Bij deze verschillende ontmoetingen kreeg Marryat drie wonden,
waarvan eene in zijne maag; een gedeelte van zijn hemd met de
bajonet mede in het lijf gedrongen, deed dienst voor prop en
stelpte het bloed, zoodat hij in de opgewondenheid van het gevecht
geene pijn gevoelde. Eerst toen hij zich ontkleed had en het
wegnemen van het linnen het bloed weder had doen vloeien, bespeurde
hij gewond te zijn. In lord Cochrane’s rapport dd. 8 December 1808
werd hij loffelijk vermeld en in Mei 1809 ontving hij een
getuigschrift van denzelfden hoofdofficier voor betoonden moed bij
het redden van het leven van den adelborst Cobbett; welk voorval
(evenals de meeste gebeurtenissen uit zijn vroeger leven)
omschreven is in »Frank Mildmay.” Op den 9en Januari
1809 liep de Impérieuse Port Selda binnen, verdreef den vijand uit
zijne stellingen en veroverde vier bronzen kanonnen, die aan boord
werden genomen, met welke daad lord Cochrane’s veelvuldige diensten
in de Middellandsche zee besloten werden. Marryat bleef echter aan
boord van de Impérieuse dienen en ontving in de daaraanvolgende
maand April een getuigschrift van luitenant Urry Johnson voor zijn
moedig gedrag, toen hij onder dien officier op een
ontploffingsvaartuig dienst deed. In October van dat jaar werd hij
met Zr. Ms. Victorious (van 74 stukken) van
Vlissingen naar Engeland opgezonden, daar hij door een hevigen
aanval van Zeeuwsche koorts tijdelijk buiten den actieven dienst
was geraakt. Zeer tijdelijk slechts, daar hij daags na zijne
tehuiskomst geplaatst werd aan boord van Zr.

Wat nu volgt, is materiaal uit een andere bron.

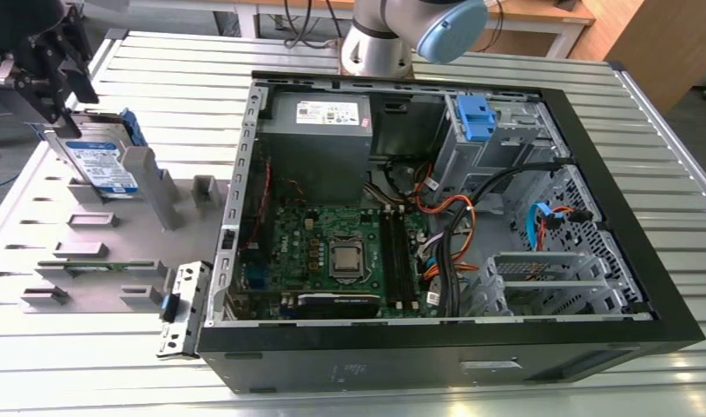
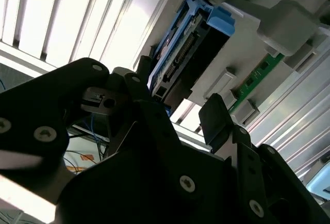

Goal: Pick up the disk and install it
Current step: 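Pick up the disk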

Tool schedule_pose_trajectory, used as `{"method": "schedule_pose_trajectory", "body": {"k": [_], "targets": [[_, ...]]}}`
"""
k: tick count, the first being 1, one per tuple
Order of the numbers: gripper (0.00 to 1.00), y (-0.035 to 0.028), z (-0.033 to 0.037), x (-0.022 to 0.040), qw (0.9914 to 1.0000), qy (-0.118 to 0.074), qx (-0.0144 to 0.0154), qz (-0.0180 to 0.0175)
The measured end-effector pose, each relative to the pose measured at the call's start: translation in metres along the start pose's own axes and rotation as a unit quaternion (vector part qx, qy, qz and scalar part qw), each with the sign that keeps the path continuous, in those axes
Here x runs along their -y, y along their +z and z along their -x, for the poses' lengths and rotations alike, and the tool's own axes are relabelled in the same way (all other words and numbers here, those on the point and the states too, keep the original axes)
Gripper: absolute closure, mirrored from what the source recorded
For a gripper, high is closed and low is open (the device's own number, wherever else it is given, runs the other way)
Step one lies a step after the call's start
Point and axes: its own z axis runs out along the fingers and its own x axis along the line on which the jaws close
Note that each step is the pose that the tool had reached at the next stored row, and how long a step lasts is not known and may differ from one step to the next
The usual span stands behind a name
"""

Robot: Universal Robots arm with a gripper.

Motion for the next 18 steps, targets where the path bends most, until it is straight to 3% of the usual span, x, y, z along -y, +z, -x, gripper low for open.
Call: {"method": "schedule_pose_trajectory", "body": {"k": [10,18], "targets": [[0.36,0.0163,-0.0003,-0.0003,1.00000,0.000,0.0000,0.0000],[0.36,0.0170,-0.0003,-0.0003,1.00000,0.000,-0.0003,0.0000]]}}
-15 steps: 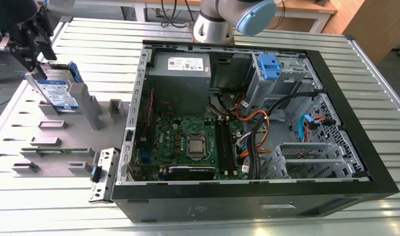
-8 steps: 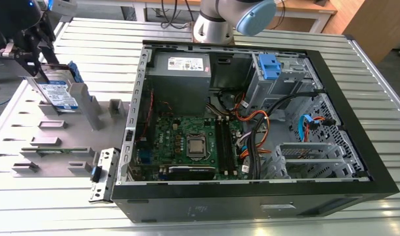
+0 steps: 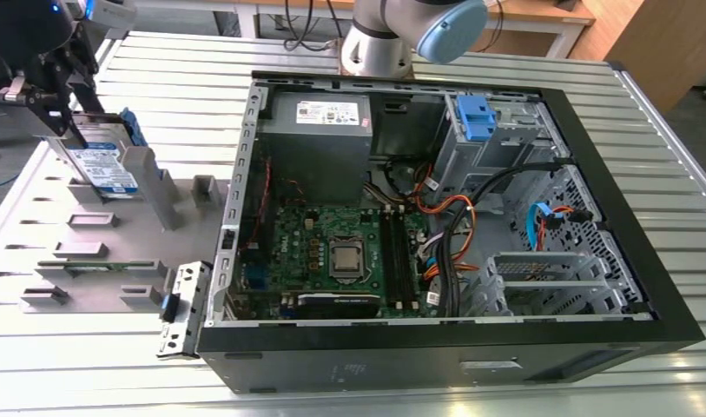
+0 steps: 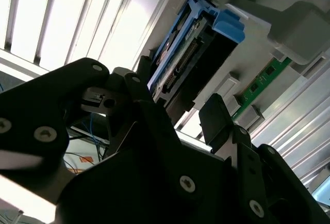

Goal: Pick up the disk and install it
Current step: 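Pick up the disk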

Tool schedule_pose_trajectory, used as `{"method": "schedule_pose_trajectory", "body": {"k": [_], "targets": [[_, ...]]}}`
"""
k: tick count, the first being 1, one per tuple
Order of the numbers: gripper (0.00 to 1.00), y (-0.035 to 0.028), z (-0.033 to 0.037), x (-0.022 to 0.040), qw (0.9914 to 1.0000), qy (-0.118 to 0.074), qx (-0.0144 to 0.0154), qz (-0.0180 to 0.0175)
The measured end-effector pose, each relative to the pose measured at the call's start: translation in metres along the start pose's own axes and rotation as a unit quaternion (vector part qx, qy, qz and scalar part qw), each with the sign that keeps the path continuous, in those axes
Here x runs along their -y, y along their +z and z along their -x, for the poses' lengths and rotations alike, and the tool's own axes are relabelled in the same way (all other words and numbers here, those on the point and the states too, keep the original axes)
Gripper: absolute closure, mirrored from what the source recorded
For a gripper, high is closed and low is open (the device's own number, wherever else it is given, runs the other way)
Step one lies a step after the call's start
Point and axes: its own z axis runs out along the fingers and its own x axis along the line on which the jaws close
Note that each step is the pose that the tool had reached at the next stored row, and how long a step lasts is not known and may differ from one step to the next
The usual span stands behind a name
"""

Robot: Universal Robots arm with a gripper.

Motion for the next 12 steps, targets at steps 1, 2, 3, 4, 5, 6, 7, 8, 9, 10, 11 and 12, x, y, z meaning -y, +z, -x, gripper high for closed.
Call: {"method": "schedule_pose_trajectory", "body": {"k": [1,2,3,4,5,6,7,8,9,10,11,12], "targets": [[0.36,0.0000,0.0000,0.0000,1.00000,0.000,0.0000,0.0000],[0.36,0.0000,0.0000,0.0000,1.00000,0.000,0.0000,0.0000],[0.37,0.0000,0.0000,0.0000,1.00000,0.000,-0.0001,0.0000],[0.37,0.0000,0.0000,0.0000,1.00000,0.000,-0.0001,0.0000],[0.43,0.0000,0.0000,0.0000,1.00000,0.000,-0.0001,0.0000],[0.49,0.0000,0.0000,0.0000,1.00000,0.000,-0.0002,0.0000],[0.49,0.0000,0.0000,0.0000,1.00000,0.000,-0.0002,0.0000],[0.55,0.0000,0.0000,0.0000,1.00000,0.000,-0.0002,0.0000],[0.55,0.0000,0.0000,0.0000,1.00000,0.000,-0.0002,0.0000],[0.62,0.0000,0.0000,0.0000,1.00000,0.000,-0.0002,0.0000],[0.62,0.0000,0.0000,0.0000,1.00000,0.000,-0.0002,0.0000],[0.62,0.0000,0.0000,0.0000,1.00000,0.000,-0.0003,0.0000]]}}
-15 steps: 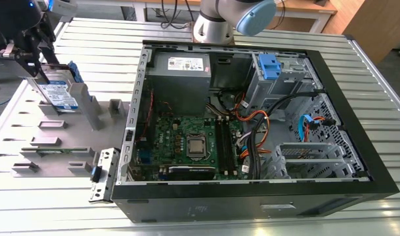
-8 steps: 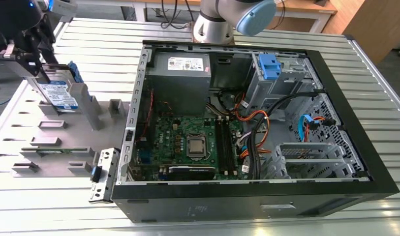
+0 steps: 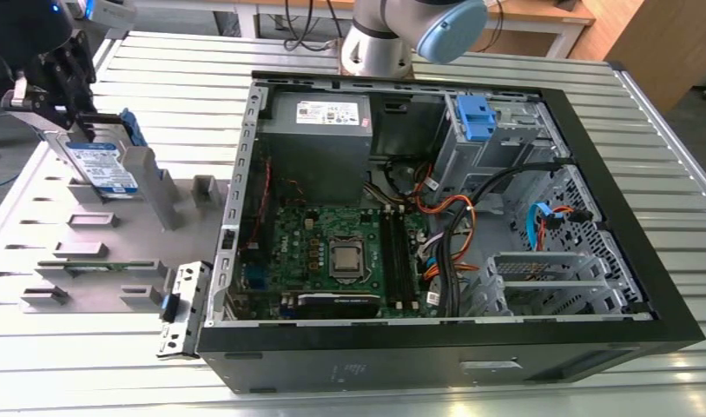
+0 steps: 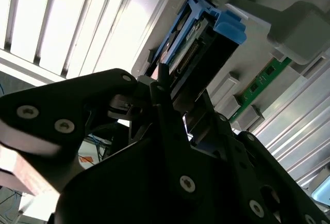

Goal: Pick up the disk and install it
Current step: 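Pick up the disk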

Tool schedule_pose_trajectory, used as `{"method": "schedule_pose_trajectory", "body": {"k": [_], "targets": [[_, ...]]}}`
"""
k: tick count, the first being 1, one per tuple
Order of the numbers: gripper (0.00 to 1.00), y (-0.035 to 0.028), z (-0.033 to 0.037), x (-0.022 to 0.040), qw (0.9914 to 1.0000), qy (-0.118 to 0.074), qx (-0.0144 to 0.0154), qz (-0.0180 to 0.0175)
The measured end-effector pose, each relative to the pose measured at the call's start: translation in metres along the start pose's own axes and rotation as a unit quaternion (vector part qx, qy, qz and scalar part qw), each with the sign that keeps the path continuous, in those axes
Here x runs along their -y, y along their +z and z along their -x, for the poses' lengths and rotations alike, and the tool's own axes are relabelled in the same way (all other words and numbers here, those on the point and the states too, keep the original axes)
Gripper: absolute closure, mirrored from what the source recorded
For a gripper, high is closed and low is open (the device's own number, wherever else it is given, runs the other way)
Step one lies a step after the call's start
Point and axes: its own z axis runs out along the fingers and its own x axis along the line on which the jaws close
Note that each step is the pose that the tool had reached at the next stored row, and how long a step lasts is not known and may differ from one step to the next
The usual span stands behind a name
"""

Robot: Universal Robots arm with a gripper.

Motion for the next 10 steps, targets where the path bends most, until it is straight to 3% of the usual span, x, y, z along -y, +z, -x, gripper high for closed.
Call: {"method": "schedule_pose_trajectory", "body": {"k": [4,10], "targets": [[0.62,0.0000,0.0000,0.0000,1.00000,0.000,-0.0001,0.0000],[0.62,0.0003,-0.0004,0.0000,0.99980,0.020,0.0006,-0.0004]]}}
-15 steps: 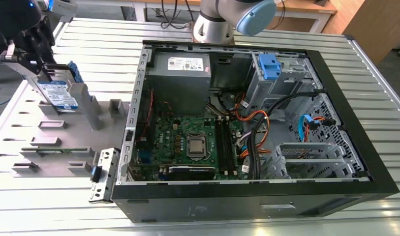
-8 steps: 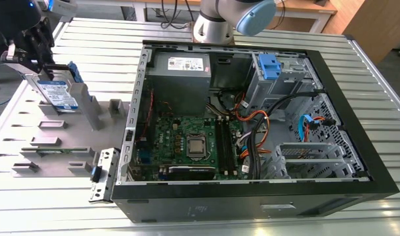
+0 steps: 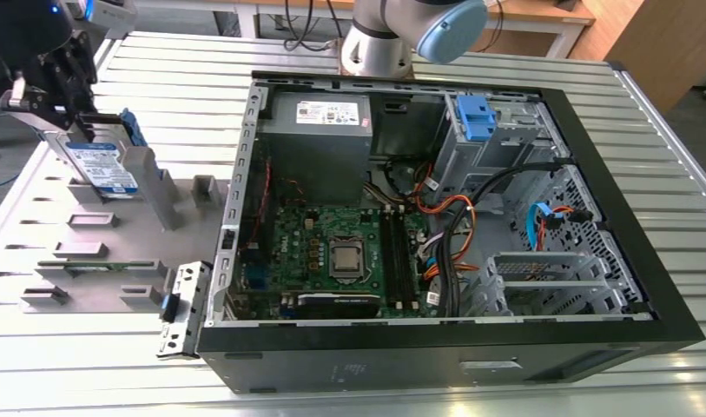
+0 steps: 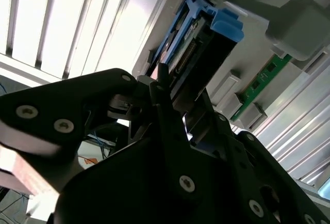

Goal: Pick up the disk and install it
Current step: 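Pick up the disk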

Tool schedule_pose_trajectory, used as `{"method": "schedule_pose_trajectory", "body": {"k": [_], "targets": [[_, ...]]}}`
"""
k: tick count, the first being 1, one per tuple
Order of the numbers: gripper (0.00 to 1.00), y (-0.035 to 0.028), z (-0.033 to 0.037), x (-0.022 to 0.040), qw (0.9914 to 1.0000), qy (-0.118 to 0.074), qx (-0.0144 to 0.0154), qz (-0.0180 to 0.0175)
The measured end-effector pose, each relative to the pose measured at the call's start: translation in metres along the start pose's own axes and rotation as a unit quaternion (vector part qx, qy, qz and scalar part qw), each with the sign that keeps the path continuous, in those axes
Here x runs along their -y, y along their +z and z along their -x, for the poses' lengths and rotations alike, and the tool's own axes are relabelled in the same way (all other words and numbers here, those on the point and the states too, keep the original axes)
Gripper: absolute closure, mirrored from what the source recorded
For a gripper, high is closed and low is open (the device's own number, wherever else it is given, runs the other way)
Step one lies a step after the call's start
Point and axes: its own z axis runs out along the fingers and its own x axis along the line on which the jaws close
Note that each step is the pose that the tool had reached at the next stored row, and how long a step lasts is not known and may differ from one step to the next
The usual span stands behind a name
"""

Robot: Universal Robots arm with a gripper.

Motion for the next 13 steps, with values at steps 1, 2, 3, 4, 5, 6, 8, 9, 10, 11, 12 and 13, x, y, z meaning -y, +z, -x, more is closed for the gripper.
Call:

Ms. Centaur, het vlaggeschip van sir Samuel Hood. Hij
was toen achttien jaren oud. Met sir Samuel Hood keerde Marryat
naar de Middellandsche zee terug en redde in September 1810 het
leven van den matroos Thomas Mowbray, die van de groote ra
overboord viel, toen het schip buiten Toulon kruiste. Na een afzijn
van twaalf maanden voer hij van Cadix naar huis op de Atlas (van 74
stukken), commandant James Sanders en ging van daar naar Barbados
en Bermuda, als passagier aan boord van de Africa (van 64 stukken),
commandant John Bastard.
Op den 1en Maart 1811 sprong Marryat op zeer moedige
wijze van de kampanje van dit schip overboord, terwijl het met een
zevenmijls vaart vóór den wind zeilde, om het leven te redden van
den matroos James Walker; een poging die vruchteloos bleek, daar
hij bijna 2 Eng. mijlen achter de Africa en meer dan dertig minuten
te water was, [VII]vóór er tot zijne redding eene sloep bij
hem kon komen. Voor deze handeling ontving hij een getuigschrift
van moed van kapitein Bastard. Van Bermuda vertrok hij met een
stoomschip, de Chab naar Halifax, bestemd voor de Aeolus, een
fregat onder bevel van kapitein lord James Fownshend. Op den
30en September, terwijl de Aeolus vóór New-York kruiste,
woei er een allerhevigste storm, en toen het schip over zijde was
geworpen en zijne bezaansmast en de stengen had verloren, ging de
jonge Marryat vóóraan het tuig in, ten einde de groote ra los te
kappen (eene onderneming ten hoogste gevaarlijk voor hemzelf), en
redde daardoor het vaartuig van den ondergang.